Islamophobia breeds hate crimes. While there have always been prejudice and racism toward those from the Middle East and South Asia due to race and origin, 9/11 sparked the hate crime epidemic towards individuals who look similar to the terrorists who operated this tragic and historical event. To add to the stigma of Muslims, media has geared toward the sensationalism of reporting other Muslim attacks on the United States, casting the illusion that Muslims are the primary minority group for bombings and mass shootings. Certain tropes in films and literature have also contributed to the stereotyping of Muslims. Unfortunately, Sikhs are lumped into this. According to SikhNet, “99 percent of people wearing turbans in the U.S. are Sikhs” (“Who Are Sikhs…” 2017). With this characteristic and their long beards and skin color, many Sikhs are often confused with Arab-Muslims, who also sometimes wear headpieces (depending on the sect and individual’s belief), and are attacked because of this confusion. In 2012, “six worshippers were killed in an attack at the Sikh Temple in Oak Creek, Wisconsin” (“Who Are Sikh Americans,” 2017).

So, what needs to be done to prevent such hate crimes toward Sikhs (and ultimately toward Muslims)? How can we build bridges between tolerance and intolerance?
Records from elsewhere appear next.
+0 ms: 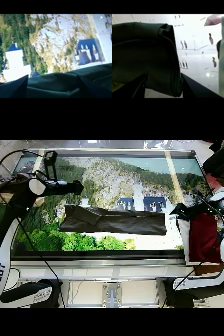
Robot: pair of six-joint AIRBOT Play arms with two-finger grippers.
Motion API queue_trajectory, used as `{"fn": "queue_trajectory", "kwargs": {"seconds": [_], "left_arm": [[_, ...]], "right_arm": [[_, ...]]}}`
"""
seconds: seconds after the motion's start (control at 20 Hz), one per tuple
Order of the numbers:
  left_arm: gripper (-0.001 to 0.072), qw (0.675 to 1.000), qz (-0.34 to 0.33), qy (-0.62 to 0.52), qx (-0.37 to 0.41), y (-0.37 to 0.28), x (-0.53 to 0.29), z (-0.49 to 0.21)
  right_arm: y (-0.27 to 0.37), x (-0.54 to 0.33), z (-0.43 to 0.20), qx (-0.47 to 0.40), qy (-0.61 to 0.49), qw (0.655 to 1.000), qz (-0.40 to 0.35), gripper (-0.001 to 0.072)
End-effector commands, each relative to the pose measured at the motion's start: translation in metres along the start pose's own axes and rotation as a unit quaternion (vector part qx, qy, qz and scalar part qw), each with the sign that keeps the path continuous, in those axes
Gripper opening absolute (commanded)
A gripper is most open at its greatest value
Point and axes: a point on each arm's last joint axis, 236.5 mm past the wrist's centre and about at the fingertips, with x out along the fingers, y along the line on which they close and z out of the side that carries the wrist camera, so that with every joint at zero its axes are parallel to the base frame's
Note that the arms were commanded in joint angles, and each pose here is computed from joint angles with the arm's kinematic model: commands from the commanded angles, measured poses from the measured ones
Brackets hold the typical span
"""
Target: Fold the shirts.
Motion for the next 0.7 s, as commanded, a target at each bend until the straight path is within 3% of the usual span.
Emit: {"fn": "queue_trajectory", "kwargs": {"seconds": [0.0, 0.2, 0.55, 0.65], "left_arm": [[0.0701, 0.999, -0.030, 0.020, 0.036, -0.040, 0.013, -0.011], [0.0701, 0.996, -0.041, 0.027, 0.074, -0.053, 0.021, -0.018], [0.0701, 0.996, -0.042, 0.028, 0.072, -0.053, 0.021, -0.018], [0.0700, 0.996, -0.042, 0.031, 0.071, -0.052, 0.024, -0.021]], "right_arm": [[-0.002, 0.030, -0.013, 0.019, 0.055, 0.996, 0.066, 0.0489], [-0.014, 0.049, -0.006, 0.027, 0.048, 0.997, 0.058, 0.0488], [-0.010, 0.067, -0.006, -0.012, 0.055, 0.998, 0.021, 0.0483], [0.002, 0.073, -0.010, -0.026, 0.064, 0.997, 0.023, 0.0430]]}}
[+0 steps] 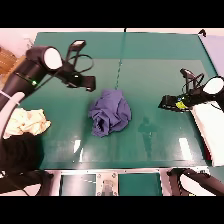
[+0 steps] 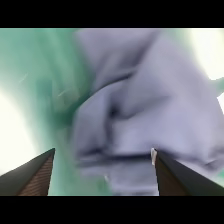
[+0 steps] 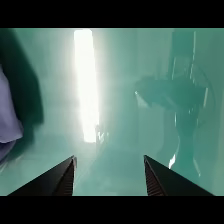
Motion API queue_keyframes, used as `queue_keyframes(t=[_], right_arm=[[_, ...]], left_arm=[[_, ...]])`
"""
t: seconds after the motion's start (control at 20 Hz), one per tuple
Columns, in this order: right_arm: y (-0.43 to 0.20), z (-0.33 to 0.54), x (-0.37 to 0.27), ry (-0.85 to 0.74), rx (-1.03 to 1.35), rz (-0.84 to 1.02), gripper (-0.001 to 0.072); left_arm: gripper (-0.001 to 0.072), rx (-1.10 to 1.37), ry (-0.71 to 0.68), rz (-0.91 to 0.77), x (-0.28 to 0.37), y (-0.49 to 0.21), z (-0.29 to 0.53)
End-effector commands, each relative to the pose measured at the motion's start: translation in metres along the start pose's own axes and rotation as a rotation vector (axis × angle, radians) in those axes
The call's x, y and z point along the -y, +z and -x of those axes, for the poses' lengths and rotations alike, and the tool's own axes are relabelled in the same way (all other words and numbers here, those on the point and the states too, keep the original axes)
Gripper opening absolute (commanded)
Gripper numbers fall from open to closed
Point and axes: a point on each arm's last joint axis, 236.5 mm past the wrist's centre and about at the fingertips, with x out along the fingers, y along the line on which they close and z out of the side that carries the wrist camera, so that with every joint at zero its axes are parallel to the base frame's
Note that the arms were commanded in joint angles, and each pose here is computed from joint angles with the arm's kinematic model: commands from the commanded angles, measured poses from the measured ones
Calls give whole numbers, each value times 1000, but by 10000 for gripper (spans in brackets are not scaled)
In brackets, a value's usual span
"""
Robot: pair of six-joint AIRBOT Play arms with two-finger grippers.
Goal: Fold the shirts.
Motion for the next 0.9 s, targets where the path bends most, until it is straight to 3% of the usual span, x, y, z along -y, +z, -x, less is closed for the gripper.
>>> queue_keyframes(t=[0.0,0.25,0.55,0.8,0.85], right_arm=[[-1,-25,3,7,-61,-31,487],[1,-79,-32,211,-151,-51,488],[-24,-99,-138,583,-250,54,488],[-55,-117,-165,609,-339,111,488],[-58,-121,-164,607,-350,108,479]], left_arm=[[708,-196,25,137,-43,-49,-3],[708,-336,-105,257,-27,-109,-46],[708,-198,-407,480,19,-117,-105],[707,-199,-502,505,32,-126,-119],[642,-178,-517,506,34,-120,-118]])
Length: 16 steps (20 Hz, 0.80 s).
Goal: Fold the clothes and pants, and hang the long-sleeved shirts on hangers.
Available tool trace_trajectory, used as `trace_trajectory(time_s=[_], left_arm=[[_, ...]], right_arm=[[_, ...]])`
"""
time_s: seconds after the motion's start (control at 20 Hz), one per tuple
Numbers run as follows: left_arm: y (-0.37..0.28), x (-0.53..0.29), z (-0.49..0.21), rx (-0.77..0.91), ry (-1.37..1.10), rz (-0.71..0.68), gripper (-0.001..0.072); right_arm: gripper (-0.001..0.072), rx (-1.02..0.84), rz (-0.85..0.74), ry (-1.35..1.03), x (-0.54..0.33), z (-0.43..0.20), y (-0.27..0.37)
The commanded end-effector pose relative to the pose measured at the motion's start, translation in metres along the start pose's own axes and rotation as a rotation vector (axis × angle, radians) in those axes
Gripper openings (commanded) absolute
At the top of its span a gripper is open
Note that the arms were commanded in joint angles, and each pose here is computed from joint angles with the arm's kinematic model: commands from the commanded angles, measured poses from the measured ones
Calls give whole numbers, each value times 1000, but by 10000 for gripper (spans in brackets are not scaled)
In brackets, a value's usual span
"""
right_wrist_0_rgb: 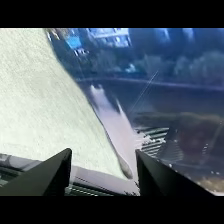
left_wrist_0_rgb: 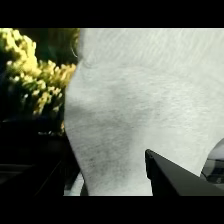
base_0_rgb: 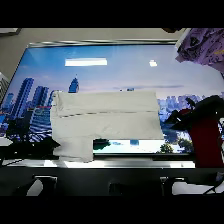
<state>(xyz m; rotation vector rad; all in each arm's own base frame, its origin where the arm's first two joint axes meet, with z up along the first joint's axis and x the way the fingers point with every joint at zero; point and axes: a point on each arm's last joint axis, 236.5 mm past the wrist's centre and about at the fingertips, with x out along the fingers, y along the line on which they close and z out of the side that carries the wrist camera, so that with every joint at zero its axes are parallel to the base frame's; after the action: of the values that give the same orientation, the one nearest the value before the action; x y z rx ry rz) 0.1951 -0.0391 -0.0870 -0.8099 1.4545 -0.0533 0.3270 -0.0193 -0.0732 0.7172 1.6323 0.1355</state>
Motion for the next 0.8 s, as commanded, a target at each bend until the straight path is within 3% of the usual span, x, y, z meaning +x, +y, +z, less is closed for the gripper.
trace_trajectory(time_s=[0.0, 0.1, 0.15, 0.25, 0.55, 0.75], left_arm=[[-13, 2, -14, -14, 48, -62, 545], [-15, 1, -22, -13, 85, -70, 514], [-15, 1, -22, -13, 83, -69, 413], [-15, 1, -22, -13, 83, -70, 38], [-15, 1, -22, -16, 83, -70, 19], [-15, 1, -22, -16, 83, -70, 19]], right_arm=[[472, -6, 0, -3, 2, 0, 1], [471, -6, -1, -4, 2, 1, 1], [471, -6, -1, -4, 2, 1, 1], [471, -8, -5, -2, 2, 0, 0], [472, -2, -38, 58, 20, -20, -18], [472, 12, 20, 120, 41, -43, -15]])
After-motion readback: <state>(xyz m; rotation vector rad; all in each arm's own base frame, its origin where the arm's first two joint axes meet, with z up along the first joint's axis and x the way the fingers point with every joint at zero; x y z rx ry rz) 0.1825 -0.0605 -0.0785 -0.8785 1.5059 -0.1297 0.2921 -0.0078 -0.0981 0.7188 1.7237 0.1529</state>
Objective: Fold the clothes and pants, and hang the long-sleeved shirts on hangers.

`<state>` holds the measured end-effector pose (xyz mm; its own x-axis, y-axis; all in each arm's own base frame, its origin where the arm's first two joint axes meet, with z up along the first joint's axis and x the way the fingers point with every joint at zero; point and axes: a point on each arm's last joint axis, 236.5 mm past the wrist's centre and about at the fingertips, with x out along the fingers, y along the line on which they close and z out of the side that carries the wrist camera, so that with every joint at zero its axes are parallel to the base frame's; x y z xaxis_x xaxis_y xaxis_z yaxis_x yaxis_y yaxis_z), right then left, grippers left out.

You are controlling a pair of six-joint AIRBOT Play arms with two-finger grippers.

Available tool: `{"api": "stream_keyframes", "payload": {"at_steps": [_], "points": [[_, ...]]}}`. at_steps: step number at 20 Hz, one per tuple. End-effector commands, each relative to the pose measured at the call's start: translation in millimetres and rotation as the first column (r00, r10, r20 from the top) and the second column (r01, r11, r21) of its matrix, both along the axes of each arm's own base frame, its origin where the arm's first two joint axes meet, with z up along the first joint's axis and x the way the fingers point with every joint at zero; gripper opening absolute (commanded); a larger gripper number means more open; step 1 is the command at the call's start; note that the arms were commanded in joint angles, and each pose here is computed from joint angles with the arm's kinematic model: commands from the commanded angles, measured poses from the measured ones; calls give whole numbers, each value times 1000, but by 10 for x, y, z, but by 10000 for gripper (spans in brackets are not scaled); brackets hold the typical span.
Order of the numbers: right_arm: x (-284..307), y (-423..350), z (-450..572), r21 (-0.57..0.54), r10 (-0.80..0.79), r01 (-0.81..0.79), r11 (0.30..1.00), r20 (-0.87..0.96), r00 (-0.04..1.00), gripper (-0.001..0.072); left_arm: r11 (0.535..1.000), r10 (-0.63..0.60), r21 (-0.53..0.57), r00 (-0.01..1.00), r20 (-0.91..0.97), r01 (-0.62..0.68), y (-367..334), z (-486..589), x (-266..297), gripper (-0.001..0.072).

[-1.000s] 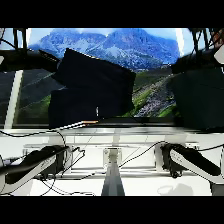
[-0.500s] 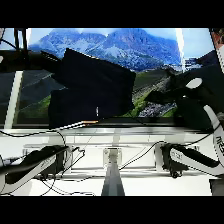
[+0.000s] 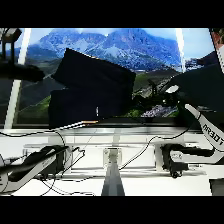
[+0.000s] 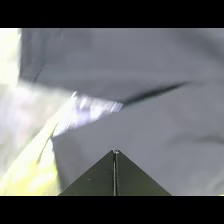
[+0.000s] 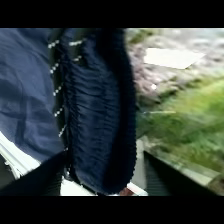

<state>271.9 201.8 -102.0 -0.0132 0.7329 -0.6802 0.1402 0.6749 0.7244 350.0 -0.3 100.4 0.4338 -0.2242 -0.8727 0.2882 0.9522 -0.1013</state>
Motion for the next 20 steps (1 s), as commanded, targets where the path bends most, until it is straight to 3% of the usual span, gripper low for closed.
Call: {"api": "stream_keyframes", "payload": {"at_steps": [1, 3, 4, 5, 6, 11, 16, 19, 20], "points": [[9, 125, 0, 19, -10, 10, 1000, 0, 1000, 360, 990, 138, -8, 978, -158, -141, 466, -390, -356, 12], [132, 102, -5, 5, -31, 30, 1000, 49, 998, 173, 976, 201, -34, 951, -235, -215, 606, -655, -555, 58], [216, 100, 27, 2, -27, 27, 1000, 86, 996, 131, 968, 223, -54, 939, -263, -245, 626, -761, -631, 251], [332, 113, 102, 5, -17, 17, 1000, 132, 991, 76, 958, 241, -82, 928, -285, -274, 621, -858, -685, 392], [478, 126, 202, 5, -5, 4, 1000, 190, 982, 32, 950, 250, -107, 920, -300, -293, 595, -930, -720, 415], [1583, -33, 853, -41, -110, 151, 988, 508, 854, 32, 940, 242, -129, 885, -398, -315, 468, -1271, -986, 415], [1767, -78, 1008, -49, -122, 180, 982, 560, 819, 32, 921, 185, -195, 820, -541, -336, 113, -1719, -1456, 419], [1749, -119, 951, -90, -83, 163, 983, 569, 818, 32, 848, 124, -377, 831, -543, -373, -369, -1816, -1480, 424], [1748, -126, 944, -96, -78, 160, 982, 571, 817, 32, 815, 123, -425, 835, -537, -394, -504, -1849, -1469, 492]]}}
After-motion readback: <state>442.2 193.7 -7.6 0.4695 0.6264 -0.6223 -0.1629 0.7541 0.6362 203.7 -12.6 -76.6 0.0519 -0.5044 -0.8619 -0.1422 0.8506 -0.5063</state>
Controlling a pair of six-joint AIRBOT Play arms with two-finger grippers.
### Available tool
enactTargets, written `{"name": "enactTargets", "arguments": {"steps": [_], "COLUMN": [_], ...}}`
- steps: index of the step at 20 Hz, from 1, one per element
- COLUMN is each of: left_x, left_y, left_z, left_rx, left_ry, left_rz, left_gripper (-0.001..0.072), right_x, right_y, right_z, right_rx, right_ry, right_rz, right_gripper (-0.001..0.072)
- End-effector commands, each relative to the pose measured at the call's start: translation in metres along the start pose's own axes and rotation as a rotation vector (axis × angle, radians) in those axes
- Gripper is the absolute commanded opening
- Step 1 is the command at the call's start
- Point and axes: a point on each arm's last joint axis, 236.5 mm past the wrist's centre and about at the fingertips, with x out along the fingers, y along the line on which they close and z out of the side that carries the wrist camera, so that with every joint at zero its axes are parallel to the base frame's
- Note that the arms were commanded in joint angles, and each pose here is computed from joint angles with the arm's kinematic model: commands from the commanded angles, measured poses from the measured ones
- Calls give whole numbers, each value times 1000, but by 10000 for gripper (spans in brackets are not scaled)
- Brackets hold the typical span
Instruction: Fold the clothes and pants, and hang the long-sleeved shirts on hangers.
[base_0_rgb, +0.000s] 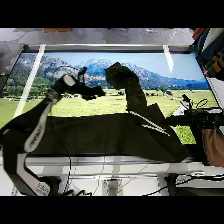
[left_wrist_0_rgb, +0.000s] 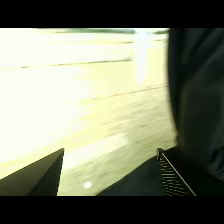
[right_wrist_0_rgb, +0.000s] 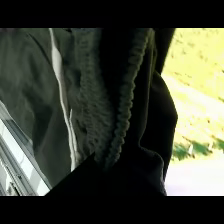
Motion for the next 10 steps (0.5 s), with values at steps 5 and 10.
{"name": "enactTargets", "arguments": {"steps": [5,10], "left_x": [101,127], "left_y": [-66,-69], "left_z": [15,0], "left_rx": [-32,-17], "left_ry": [-53,-38], "left_rz": [-140,-136], "left_gripper": [649,638], "right_x": [-14,-15], "right_y": [-1,-4], "right_z": [-9,-5], "right_rx": [-19,-23], "right_ry": [37,21], "right_rz": [-107,-125], "right_gripper": [39,39]}}
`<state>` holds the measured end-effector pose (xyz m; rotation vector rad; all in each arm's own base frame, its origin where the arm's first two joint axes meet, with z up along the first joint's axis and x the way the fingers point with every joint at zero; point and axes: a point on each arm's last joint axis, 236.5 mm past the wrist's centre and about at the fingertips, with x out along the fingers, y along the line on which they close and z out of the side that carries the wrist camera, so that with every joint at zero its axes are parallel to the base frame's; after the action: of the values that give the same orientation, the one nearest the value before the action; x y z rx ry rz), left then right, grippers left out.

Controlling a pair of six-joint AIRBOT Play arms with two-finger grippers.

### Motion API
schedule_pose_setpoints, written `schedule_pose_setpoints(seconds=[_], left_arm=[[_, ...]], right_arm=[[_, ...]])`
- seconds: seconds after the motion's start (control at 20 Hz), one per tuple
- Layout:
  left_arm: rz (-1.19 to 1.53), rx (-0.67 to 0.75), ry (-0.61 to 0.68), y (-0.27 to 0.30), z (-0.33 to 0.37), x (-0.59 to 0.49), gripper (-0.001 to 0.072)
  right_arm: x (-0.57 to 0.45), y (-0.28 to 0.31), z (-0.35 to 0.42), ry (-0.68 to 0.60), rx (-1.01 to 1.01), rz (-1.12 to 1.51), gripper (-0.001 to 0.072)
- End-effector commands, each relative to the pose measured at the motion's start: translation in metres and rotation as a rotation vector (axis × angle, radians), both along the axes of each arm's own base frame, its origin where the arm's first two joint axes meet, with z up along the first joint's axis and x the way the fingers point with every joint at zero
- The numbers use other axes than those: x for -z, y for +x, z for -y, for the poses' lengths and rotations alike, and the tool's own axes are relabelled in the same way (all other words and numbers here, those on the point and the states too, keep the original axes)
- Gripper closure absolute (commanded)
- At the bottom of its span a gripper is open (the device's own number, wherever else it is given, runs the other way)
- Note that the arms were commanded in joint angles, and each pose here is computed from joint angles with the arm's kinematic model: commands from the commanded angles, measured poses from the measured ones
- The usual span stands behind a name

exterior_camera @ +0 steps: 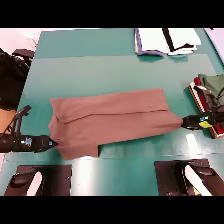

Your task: Fold the shirts.

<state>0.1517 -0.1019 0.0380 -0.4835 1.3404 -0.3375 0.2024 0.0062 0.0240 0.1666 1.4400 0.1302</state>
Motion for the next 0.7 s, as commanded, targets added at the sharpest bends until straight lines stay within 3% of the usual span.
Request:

The National Crime Prevention Council offers advice for adults and young people regarding these concerns. Adults can “organize forums to examine possible sources of bigotry and hate violence in the community and brainstorm preventive actions,” “work with schools, businesses, or community groups to sponsor poster or essay contests on ‘How Bias-related Crimes Hurt Our Community’,” and “offer support to a coworker or neighbor who has been a victim of a bias-motivated crime” (“Crime Prevention…” 2017). Furthermore, we need to convince law enforcement to record hate crime data so we have concrete statistics. As of 2017, it is unknown how many hate crimes toward Sikhs happen on average per year. Even without the numbers, though, these attacks happen more often than they should. Young people can help by recognizing and rejecting stereotypes, reaching out and talking to those who appear different, reporting bullying and hate crimes to teachers or other adults, and supporting classmates who are victims (“Crime Prevention…” 2017). And it may be beneficial to offer students classes, seminars, or after school programs that discuss the different races, religions, and ethnicities of the world.

There needs to be some level of “respect” we show toward others, regardless of race, religion, sex, and beliefs. More importantly, Americans need to educate themselves. Sikhs being confused with Muslims is a sign of ignorance. And in a world full of seven billion beliefs, values, and personalities, this can be dangerous. It is our responsibility as humans to fight for human rights, whether it be for ourselves or for our neighbors. By becoming aware of the Sikh community, as well as other communities affected by hate crimes, we can prevent cases like the fate of Balbir Singh Sodhi and others like him.

Work Cited

"Crime Prevention: Putting a Stop to Hate Crime." New York State Police. N.p., 2017. Web. 05 May 2017.

Lewin, Tamar. "Sikh Owner Of Gas Station Is Fatally Shot In Rampage." The New York Times. The New York Times, 16 Sept. 2001. Web. 05 May 2017.

Moshtaghian, Artemis, Huizhong Wu, and Susannah Cullinane. "Sikh man's shooting in Washington investigated as hate crime." CNN. Cable News Network, 06 Mar. 2017. Web. 05 May 2017.

"Who Are Sikh Americans." SALDEF. N.p., 2017. Web. 05 May 2017.

"Who are Sikhs? What is Sikhism?" SikhNet. N.p., 2017. Web. 05 May 2017.